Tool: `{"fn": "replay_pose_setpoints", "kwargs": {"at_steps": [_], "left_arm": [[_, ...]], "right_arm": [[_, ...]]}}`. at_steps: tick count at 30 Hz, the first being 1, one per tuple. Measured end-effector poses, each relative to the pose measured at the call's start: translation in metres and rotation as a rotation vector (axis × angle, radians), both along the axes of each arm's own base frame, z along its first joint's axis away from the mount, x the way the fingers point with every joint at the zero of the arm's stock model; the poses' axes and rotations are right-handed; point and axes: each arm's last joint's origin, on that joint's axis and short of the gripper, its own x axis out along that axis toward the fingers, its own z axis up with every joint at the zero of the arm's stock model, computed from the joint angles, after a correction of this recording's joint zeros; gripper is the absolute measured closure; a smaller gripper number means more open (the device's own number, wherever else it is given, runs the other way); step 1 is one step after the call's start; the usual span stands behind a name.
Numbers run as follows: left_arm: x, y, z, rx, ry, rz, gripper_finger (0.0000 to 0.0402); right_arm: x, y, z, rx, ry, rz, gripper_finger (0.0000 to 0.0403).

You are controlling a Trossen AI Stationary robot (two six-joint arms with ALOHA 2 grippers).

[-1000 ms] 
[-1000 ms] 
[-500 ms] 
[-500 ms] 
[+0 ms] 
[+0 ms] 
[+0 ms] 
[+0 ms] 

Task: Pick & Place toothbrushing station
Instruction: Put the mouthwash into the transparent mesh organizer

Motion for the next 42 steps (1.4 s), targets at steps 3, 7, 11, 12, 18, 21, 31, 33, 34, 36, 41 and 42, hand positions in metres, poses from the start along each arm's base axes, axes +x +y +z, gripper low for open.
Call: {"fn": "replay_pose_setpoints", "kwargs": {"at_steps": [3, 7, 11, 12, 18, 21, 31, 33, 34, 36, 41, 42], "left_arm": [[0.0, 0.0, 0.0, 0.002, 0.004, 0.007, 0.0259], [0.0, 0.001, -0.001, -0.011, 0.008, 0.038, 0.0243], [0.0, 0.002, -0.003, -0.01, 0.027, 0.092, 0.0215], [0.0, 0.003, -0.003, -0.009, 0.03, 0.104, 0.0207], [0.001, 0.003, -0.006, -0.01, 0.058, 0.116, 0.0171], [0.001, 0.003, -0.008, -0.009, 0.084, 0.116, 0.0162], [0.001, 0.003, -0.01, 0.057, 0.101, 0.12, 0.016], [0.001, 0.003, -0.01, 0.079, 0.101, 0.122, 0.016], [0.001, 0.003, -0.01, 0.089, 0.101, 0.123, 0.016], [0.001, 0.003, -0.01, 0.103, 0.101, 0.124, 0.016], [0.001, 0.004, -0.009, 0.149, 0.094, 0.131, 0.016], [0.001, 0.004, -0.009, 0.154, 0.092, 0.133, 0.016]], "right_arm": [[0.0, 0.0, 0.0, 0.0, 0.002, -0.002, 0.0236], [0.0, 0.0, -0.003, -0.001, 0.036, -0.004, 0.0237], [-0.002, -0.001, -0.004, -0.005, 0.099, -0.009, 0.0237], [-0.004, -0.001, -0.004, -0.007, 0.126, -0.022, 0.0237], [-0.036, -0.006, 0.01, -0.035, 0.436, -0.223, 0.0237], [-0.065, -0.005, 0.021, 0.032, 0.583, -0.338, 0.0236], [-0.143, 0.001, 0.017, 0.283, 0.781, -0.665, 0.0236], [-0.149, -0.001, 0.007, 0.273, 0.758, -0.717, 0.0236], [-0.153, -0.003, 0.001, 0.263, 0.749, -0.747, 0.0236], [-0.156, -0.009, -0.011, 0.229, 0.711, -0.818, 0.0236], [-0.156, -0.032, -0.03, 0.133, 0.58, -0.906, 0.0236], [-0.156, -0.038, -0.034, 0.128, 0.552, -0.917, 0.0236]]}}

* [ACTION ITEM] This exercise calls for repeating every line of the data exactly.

* [SOLVED EXERCISE]
Tool: `{"fn": "replay_pose_setpoints", "kwargs": {"at_steps": [_], "left_arm": [[_, ...]], "right_arm": [[_, ...]]}}`. at_steps: tick count at 30 Hz, the first being 1, one per tuple. Measured end-effector poses, each relative to the pose measured at the call's start: translation in metres and rotation as a rotation vector (axis × angle, radians), both along the axes of each arm's own base frame, z along its first joint's axis away from the mount, x the way the fingers point with every joint at the zero of the arm's stock model; the poses' axes and rotations are right-handed; point and axes: each arm's last joint's origin, on that joint's axis and short of the gripper, its own x axis out along that axis toward the fingers, its own z axis up with every joint at the zero of the arm's stock model, computed from the joint angles, after a correction of this recording's joint zeros; gripper is the absolute measured closure; a smaller gripper number means more open (the device's own number, wherever else it is given, runs the other way); step 1 is one step after the call's start; the usual span stands behind a name.
Numbers run as follows: left_arm: x, y, z, rx, ry, rz, gripper_finger (0.0000 to 0.0402); right_arm: x, y, z, rx, ry, rz, gripper_finger (0.0000 to 0.0403).

You are controlling a Trossen AI Stationary robot (two six-joint arms with ALOHA 2 grippers).

[-1000 ms] 
[-1000 ms] 
[-500 ms] 
[-500 ms] 
[+0 ms] 
[+0 ms] 
[+0 ms] 
[+0 ms] 

Task: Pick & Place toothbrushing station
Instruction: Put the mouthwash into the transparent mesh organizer

Motion for the next 42 steps (1.4 s), targets at steps 3, 7, 11, 12, 18, 21, 31, 33, 34, 36, 41 and 42, hand positions in metres, poses from the start along each arm's base axes, axes +x +y +z, gripper low for open.
Call: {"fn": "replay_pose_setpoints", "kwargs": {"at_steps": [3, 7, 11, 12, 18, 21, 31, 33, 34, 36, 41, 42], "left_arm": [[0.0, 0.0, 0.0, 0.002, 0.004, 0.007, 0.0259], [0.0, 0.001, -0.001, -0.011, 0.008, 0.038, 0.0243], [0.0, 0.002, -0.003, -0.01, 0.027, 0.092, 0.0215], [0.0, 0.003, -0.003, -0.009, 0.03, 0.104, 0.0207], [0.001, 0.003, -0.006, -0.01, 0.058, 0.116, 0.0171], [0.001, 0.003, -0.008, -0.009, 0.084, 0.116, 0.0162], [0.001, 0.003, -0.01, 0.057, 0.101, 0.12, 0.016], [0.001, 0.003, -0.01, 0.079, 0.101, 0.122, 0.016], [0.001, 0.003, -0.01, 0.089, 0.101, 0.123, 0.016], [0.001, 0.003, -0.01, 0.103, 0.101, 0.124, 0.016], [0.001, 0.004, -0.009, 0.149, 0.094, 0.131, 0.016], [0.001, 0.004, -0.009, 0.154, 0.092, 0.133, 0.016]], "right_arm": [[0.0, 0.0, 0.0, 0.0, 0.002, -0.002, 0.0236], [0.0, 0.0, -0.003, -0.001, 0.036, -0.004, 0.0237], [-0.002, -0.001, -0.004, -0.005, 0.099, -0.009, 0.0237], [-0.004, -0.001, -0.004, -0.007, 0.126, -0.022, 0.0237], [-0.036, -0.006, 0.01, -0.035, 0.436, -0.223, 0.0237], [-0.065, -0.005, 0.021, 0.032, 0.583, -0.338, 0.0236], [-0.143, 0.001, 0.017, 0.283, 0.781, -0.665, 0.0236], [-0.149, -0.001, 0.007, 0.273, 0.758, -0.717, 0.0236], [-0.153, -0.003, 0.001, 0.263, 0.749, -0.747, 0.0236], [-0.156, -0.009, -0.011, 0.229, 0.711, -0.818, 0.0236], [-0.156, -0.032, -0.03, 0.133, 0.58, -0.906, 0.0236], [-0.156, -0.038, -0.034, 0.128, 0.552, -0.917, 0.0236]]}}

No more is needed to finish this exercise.